- [Exercise]: Return the lines of the data below starting at the one holding "Spatial annotation of" and ending at the one holding "Query: screw", word for word, leaving every picture out.

Stored data entries:

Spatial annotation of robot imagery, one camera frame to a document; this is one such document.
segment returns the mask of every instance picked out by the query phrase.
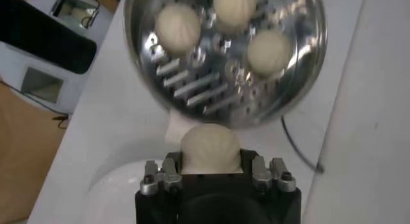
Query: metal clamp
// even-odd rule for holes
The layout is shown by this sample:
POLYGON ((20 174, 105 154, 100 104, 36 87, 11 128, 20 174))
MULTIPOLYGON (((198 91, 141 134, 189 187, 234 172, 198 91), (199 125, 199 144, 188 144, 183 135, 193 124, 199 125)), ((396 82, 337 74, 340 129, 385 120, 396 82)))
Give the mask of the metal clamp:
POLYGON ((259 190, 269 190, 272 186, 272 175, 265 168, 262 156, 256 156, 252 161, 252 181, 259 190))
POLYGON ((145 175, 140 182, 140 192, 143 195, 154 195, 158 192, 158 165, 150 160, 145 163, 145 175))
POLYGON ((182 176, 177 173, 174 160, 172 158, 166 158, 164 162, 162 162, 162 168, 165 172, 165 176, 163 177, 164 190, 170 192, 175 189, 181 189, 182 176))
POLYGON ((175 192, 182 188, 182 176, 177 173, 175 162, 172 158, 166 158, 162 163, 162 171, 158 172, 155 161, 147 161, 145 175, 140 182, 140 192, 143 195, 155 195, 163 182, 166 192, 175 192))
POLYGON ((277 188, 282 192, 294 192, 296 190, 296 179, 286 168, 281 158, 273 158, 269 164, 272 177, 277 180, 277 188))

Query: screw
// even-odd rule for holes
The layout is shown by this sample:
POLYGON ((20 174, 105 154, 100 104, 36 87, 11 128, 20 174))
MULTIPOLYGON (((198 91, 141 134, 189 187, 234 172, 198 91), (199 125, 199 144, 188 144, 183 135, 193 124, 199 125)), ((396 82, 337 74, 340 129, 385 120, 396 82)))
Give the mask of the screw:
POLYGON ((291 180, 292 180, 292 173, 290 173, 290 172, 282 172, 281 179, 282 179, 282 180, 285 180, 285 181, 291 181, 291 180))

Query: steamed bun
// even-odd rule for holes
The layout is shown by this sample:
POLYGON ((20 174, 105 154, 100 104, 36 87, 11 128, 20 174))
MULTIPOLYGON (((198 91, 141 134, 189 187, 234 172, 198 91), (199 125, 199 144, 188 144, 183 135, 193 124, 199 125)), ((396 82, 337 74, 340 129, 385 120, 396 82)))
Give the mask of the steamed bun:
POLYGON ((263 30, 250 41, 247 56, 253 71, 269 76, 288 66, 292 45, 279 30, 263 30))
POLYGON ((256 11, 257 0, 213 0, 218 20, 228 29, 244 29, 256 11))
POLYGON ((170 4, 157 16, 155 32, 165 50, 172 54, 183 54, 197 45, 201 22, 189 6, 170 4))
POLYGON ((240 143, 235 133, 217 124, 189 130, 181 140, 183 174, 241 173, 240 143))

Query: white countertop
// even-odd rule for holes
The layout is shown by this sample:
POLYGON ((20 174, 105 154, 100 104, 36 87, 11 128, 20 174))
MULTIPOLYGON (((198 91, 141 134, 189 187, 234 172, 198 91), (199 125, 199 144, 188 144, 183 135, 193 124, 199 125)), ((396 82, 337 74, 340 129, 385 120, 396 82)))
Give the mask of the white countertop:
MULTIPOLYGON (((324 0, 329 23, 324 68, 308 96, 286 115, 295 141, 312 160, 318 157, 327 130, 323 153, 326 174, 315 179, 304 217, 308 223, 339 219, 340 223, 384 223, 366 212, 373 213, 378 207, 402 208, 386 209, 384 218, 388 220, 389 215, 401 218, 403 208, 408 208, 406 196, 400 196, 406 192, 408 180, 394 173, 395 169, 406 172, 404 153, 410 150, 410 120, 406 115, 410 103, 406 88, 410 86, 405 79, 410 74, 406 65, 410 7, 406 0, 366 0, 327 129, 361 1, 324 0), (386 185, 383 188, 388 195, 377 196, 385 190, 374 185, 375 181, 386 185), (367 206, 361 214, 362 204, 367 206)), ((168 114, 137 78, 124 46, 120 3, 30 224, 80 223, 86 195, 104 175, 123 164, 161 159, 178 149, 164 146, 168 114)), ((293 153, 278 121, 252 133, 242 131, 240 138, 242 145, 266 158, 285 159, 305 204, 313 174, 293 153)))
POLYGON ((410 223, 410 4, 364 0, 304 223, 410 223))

---

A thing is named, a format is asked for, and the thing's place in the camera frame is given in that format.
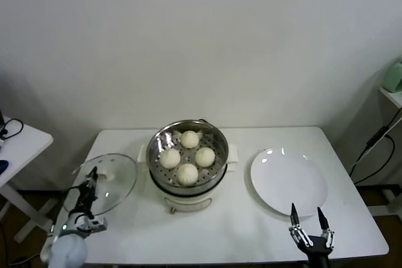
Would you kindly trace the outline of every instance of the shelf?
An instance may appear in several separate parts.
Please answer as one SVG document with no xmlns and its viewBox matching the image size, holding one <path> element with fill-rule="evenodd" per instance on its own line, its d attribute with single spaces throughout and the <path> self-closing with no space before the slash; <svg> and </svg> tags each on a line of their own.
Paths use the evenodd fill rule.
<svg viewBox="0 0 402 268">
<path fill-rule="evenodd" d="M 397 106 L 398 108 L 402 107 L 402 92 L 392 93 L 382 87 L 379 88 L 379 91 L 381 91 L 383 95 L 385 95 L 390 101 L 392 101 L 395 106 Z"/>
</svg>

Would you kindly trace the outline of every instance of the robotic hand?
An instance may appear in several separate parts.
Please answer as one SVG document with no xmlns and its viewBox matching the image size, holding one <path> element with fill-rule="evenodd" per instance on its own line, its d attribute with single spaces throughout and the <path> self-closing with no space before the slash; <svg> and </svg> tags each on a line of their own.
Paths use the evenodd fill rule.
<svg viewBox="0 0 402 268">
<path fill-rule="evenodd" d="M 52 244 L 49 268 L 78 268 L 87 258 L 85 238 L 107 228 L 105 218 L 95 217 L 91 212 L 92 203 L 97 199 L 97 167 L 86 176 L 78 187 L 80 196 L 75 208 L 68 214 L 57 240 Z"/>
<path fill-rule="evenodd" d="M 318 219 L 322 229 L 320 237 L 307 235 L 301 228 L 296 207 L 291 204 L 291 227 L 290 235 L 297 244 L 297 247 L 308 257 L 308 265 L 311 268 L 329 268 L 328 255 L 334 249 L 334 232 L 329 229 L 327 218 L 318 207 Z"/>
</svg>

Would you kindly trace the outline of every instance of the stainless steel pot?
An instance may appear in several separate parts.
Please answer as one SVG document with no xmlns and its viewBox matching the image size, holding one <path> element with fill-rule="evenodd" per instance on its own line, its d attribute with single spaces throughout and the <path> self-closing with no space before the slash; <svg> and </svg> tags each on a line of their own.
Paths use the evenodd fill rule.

- [Task output]:
Spatial annotation of robot imagery, one camera frame to a document; this is one such document.
segment returns the mask of every instance picked out by the query phrase.
Query: metal clamp
// even-odd rule for holes
The layout is shown by this sample:
POLYGON ((20 174, 105 154, 100 104, 36 87, 11 128, 20 174))
MULTIPOLYGON (((198 91, 141 134, 189 187, 234 172, 198 91), (199 125, 199 144, 188 144, 183 135, 193 124, 199 125)), ((396 82, 337 74, 340 129, 385 120, 396 82)))
Give the mask of the metal clamp:
POLYGON ((259 190, 269 190, 272 186, 272 175, 265 168, 262 156, 256 156, 252 161, 252 181, 259 190))
POLYGON ((145 175, 140 182, 140 192, 143 195, 154 195, 158 192, 158 165, 150 160, 145 163, 145 175))
POLYGON ((182 176, 177 173, 174 160, 172 158, 166 158, 164 162, 162 162, 162 168, 165 172, 165 176, 163 177, 164 190, 170 192, 175 189, 181 189, 182 176))
POLYGON ((175 192, 182 188, 182 176, 177 173, 175 162, 172 158, 166 158, 162 163, 162 171, 158 172, 155 161, 147 161, 145 175, 140 182, 140 192, 143 195, 155 195, 163 182, 166 192, 175 192))
POLYGON ((277 188, 282 192, 294 192, 296 190, 296 179, 286 168, 281 158, 273 158, 269 164, 272 177, 277 180, 277 188))

Query: screw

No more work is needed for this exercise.